Not satisfied with simply upsetting our photography habits, smartphones have gone on to conquer a non-negligible segment of the photography market. While reflex, hybrid and compact cameras can still count on having their own specific strengths (luminous lenses, large sensors, etc.), it has become a legitimate consideration in the domain of photography to discuss the quality of the images that camera phone are able to produce, and to try to answer a question that many people are now asking themselves: what are the best smartphones for photography?
From adapting devices first developed for reflex cameras, to developing proprietary technologies adapted to the reduced dimensions of mobile devices, smartphone manufacturers have now entered into a competition with each other in terms of their communication strategies to bring photography to the forefront of the smartphone discussion. This marketing campaign has reached a point where it has now become difficult to differentiate between false claims and the truth – to differentiate between the hype and a smartphone’s actual photographic capabilities. 2016 was an extremely fruitful year in terms of photographic innovations – namely with the introduction of dual photography modules. 2017 has so far tended to reaffirm the respective position that each manufacturer had achieved in 2016.
While smartphones are still far from being able to compete with “real” cameras, a hierarchy is clearly identifiable within the mobile device market. It should be noted that in terms of high-quality images, a battle is being waged between the best known smartphone manufacturers. The following is a guide which will attempt to establish a classification of currently available smartphones in terms of their specific photographic abilities.
This writer’s personal crush
After having had the bright idea of integrating a very-wide angle module into the G5, LG was able to modify the experiment with the G6. The images produced by this second generation digital camera are somewhat inferior to those that the initial wide-angle lens was able to capture, and the integration of a dual photo module on this camera is fully justified. This writer has fallen in love with the LG G6 which has just about everything that it will take to convince you of the ability of smartphones to be used for photography.
The most versatile
Samsung Galaxy S8
Despite the few photographic innovations introduced by the S8 compared to the previous iterations of this high-end smartphone, the Samsung Galaxy S8 is still one of the best photophones around. While its Dual Pixel AF technology seems to somewhat limit this photophone’s ability to capture details, the speed of its autofocus and the ease-of-use of its shooting interface will make you quickly forget about its shortcomings.
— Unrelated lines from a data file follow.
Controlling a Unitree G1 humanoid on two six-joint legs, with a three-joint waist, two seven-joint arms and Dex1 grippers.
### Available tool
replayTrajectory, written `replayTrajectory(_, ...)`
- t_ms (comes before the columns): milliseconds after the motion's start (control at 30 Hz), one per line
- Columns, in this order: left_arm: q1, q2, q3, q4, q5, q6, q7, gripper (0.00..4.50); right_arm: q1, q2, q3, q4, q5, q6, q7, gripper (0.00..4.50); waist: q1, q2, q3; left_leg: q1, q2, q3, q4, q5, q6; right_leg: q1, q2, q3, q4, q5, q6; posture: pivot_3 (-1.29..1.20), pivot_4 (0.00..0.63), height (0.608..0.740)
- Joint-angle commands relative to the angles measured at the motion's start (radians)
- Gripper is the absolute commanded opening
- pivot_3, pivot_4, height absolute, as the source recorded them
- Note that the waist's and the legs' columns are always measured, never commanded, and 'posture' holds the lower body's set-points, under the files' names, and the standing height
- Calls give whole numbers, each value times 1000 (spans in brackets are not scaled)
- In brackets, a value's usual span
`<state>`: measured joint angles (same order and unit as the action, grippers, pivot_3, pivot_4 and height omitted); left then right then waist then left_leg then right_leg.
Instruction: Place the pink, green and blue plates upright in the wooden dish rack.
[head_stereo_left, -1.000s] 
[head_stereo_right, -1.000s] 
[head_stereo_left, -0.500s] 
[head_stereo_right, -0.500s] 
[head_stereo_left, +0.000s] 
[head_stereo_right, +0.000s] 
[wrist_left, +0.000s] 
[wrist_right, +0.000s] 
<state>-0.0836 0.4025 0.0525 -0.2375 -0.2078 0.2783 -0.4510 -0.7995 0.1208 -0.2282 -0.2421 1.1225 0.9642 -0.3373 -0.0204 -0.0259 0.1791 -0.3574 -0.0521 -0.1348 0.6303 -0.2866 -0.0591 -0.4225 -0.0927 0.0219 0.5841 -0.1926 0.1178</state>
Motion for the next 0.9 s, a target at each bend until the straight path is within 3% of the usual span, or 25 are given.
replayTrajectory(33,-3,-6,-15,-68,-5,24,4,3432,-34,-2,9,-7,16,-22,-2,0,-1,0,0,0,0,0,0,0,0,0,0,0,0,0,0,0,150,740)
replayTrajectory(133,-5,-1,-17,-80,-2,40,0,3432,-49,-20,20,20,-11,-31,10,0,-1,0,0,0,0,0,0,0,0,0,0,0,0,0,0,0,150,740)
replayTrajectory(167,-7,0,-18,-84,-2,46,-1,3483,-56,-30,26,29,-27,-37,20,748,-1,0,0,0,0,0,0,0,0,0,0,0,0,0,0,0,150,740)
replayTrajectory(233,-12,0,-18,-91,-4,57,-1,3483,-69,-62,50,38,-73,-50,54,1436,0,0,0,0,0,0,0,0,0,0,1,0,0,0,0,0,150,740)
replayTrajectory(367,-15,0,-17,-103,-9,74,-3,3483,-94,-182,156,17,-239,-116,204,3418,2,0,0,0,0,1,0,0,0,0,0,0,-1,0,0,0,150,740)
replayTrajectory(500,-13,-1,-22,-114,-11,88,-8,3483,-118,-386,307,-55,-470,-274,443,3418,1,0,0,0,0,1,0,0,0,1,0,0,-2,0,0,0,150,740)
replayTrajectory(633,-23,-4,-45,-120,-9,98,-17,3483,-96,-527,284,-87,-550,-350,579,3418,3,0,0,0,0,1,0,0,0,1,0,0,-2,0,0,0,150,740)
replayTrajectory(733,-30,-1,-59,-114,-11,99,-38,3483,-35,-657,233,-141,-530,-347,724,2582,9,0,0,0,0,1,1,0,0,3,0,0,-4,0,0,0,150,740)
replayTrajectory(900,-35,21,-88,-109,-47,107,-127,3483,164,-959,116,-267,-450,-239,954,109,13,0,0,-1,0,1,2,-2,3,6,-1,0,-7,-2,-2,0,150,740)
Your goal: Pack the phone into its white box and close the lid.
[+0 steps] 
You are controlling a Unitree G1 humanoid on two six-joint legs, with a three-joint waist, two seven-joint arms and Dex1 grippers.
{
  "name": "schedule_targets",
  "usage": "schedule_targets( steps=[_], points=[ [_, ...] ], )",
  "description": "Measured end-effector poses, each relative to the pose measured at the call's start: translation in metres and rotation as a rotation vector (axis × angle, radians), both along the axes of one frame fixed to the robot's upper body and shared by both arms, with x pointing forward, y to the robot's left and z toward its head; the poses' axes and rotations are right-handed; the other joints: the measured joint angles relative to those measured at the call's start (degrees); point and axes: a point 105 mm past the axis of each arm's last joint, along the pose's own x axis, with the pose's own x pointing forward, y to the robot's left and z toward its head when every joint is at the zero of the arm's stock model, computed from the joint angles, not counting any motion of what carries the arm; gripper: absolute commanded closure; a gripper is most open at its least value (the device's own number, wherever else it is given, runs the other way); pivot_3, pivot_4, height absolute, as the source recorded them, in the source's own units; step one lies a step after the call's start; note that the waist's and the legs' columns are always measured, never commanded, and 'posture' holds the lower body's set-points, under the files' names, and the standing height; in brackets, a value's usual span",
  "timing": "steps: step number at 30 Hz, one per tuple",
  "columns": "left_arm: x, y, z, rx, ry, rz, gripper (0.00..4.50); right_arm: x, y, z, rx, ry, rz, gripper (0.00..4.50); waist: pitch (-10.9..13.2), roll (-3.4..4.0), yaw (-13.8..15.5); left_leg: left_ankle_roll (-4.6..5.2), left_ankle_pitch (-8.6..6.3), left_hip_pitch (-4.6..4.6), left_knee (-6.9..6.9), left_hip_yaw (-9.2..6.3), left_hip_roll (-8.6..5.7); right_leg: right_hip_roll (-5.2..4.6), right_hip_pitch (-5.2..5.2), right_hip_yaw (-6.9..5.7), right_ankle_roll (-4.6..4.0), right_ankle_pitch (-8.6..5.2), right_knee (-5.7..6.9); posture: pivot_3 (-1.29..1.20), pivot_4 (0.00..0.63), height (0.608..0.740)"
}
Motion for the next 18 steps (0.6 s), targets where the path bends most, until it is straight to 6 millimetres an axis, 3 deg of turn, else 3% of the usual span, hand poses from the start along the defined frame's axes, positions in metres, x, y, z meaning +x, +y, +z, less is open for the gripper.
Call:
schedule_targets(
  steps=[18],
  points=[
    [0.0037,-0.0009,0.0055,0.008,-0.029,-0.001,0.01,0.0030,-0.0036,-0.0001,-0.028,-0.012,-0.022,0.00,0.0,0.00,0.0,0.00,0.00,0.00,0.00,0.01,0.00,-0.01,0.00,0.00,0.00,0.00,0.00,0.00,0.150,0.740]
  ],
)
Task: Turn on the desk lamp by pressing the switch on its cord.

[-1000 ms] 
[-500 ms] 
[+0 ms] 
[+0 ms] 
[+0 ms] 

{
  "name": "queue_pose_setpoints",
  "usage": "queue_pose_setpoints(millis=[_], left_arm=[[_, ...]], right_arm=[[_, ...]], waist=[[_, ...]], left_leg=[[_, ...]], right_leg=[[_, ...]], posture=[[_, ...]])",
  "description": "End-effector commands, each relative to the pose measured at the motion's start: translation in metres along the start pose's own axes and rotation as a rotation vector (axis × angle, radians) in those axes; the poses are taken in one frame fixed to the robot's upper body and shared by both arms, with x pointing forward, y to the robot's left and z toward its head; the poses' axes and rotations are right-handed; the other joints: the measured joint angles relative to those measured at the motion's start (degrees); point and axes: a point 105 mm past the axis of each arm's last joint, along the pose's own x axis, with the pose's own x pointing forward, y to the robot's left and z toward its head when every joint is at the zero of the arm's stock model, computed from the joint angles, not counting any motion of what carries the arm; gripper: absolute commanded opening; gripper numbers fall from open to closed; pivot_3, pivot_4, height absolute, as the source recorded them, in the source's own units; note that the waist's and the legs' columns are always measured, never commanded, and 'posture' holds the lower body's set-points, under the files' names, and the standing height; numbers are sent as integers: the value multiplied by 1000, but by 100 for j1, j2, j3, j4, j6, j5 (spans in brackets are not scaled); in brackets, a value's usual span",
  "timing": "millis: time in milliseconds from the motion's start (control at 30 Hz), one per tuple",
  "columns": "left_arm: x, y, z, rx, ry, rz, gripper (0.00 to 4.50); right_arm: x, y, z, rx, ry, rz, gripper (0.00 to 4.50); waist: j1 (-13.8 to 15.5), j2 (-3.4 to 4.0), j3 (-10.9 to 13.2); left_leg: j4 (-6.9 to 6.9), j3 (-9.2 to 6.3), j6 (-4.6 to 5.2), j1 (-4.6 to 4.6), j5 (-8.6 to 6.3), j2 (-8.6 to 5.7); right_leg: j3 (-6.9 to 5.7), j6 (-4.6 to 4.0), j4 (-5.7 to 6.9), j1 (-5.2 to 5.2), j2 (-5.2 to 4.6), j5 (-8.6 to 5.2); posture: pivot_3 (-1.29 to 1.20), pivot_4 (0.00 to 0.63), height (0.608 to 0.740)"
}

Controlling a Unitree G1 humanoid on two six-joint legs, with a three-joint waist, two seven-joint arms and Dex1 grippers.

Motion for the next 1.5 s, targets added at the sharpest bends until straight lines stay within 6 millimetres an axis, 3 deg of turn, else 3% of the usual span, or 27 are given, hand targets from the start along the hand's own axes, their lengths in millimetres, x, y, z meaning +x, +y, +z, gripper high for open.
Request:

Most potential for creativity
The Huawei P10 does not represent a major evolution, but rather one more step towards the perfection of a shooting system that, for now, this Chinese manufacturer is the only one to really master. If you are seduced by the beauty of monochrome images, we highly recommend the P10.
The most precise
While the OnePlus 5 is disappointing in some regards (lack of optical stabilization, imperfect software ergonomics, etc.) and does not keep its promises in terms of the second photo module dedicated to portraiture, its digital camera’s wide-angle lens is nevertheless superior to that of its more expensive competitors in terms of capturing detail. We recommend this smartphone to those photographers who are interested in gaining more precision in spite of having to cope with a less refined user interface.
Best quality to price ratio
In 2016, a year of wild photophone innovations and chaotic technological developments, in our opinion, Huawei emerged as the brand which had most successfully managed its development. Similar to the P10 in terms of its photographic characteristics, the P9 received our prize for the best photophone of 2016 and now represents the smartphone in this guide with the best quality to price ratio.